AllemagneDes pays d’Amérique latine réclament l’arrêt d’une vente d’objets archéologiques

Une maison munichoise a prévu, ce mardi, une vente aux enchères d’objets précolombiens. Mais des pays latino-américains s’y opposent, s’estimant lésés.

Plusieurs pays d’Amérique latine et des Caraïbes ont demandé le retrait de 320 objets précolombiens d’une vente aux enchères prévue mardi en Allemagne, estimant qu’ils appartiennent à leur patrimoine. Cette vente viole «le droit international et peut-être le droit allemand», ont protesté, dans une lettre commune, les ambassadeurs en Allemagne de ce groupe de pays. Ils considèrent ces objets comme une «partie inséparable» de leur «identité sociale et culturelle».

La maison de vente aux enchères mise en cause, Gerhard Hirsch Nachfolger, installée à Munich (sud-est de l’Allemagne), a déclaré que tous les objets proposés, dont certains ont plus de 2000 ans, étaient accompagnés d’un «certificat, prouvant qu’ils se trouvent légalement en Allemagne».

Unesco appelée à l’aide

Dans leur lettre, les ambassadeurs ont appelé à faire pression sur les entreprises impliquées dans ce type de transaction, regrettant «des progrès insuffisants» dans la restitution des œuvres du patrimoine réclamées par d’anciens pays colonisés. Les pièces mises en vente proviennent notamment du Mexique, de Bolivie, du Costa Rica, du Panama, du Pérou et du Guatemala.

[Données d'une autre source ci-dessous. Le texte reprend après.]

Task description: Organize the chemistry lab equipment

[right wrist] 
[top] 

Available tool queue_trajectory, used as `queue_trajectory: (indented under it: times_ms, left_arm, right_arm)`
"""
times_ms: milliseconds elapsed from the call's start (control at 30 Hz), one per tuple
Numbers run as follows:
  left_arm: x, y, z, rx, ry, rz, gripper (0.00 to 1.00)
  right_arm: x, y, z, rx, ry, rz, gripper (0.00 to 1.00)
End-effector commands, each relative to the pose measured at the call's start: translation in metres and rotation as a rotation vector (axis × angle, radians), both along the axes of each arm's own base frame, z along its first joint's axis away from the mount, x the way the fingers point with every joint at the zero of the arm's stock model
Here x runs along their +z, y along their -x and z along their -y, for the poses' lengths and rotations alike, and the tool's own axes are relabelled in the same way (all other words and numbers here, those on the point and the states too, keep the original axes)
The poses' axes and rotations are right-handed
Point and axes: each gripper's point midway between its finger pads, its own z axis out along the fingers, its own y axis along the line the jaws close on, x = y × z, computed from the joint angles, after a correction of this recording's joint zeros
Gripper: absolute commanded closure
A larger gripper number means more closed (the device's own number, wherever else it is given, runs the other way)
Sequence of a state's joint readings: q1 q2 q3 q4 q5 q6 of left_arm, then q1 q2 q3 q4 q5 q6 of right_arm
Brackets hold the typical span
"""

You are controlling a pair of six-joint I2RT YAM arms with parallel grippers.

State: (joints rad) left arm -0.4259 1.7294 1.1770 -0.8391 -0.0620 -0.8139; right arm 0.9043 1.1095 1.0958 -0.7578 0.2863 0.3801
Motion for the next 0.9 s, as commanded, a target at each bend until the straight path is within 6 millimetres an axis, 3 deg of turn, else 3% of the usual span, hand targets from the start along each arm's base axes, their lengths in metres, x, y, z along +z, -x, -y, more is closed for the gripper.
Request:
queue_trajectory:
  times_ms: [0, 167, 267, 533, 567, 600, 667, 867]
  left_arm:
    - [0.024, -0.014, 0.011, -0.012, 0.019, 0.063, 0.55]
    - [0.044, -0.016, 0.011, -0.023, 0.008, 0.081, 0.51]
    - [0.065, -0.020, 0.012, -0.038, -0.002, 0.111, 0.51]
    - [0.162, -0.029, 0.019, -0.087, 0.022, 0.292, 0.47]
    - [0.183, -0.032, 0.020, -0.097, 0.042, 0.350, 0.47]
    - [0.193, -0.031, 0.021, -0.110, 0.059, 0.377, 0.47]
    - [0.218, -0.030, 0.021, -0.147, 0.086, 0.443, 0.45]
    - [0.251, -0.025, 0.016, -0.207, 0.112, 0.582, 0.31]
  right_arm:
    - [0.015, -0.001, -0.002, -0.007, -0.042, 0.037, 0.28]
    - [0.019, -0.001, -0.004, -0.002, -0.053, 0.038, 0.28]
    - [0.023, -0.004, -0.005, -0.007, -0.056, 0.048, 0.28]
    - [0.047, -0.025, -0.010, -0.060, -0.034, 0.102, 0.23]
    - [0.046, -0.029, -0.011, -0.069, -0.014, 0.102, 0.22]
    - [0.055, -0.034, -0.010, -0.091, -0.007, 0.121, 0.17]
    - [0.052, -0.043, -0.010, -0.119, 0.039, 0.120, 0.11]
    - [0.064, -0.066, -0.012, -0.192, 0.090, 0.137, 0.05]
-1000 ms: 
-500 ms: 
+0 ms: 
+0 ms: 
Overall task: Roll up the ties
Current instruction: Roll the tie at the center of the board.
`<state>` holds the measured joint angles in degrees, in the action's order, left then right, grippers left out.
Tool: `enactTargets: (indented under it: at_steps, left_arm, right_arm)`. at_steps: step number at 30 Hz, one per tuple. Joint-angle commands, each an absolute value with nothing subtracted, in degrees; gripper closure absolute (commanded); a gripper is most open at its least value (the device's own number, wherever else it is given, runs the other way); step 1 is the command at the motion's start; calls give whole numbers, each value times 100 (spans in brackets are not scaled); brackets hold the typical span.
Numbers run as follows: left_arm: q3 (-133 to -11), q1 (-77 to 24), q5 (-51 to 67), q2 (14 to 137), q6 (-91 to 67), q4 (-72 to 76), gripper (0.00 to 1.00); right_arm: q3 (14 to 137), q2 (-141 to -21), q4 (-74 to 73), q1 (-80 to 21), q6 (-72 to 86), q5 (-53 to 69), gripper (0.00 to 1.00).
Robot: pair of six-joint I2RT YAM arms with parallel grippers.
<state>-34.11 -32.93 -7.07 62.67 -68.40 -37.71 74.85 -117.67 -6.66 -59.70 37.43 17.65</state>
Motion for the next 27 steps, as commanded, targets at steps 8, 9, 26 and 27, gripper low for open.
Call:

Parmi elles figurent sept vases en poterie de la culture Coclé du Panama, de style Coclé-Parita et Coclé-Conte, pour des prix d’enchères compris entre 300 et 1600 euros (entre 325 et 1740 francs). Les autorités du Panama avaient déjà annoncé, lundi, une protestation officielle auprès des autorités allemandes, demandant à Berlin de déterminer l’origine exacte des objets et la légalité de leur exportation, selon un communiqué du ministère panaméen des Affaires étrangères.

Les autorités panaméennes ont parallèlement demandé à l’Unesco le rapatriement des objets. «Empêchons le trafic de nos biens culturels», a réclamé sur les réseaux sociaux le ministère panaméen de la Culture.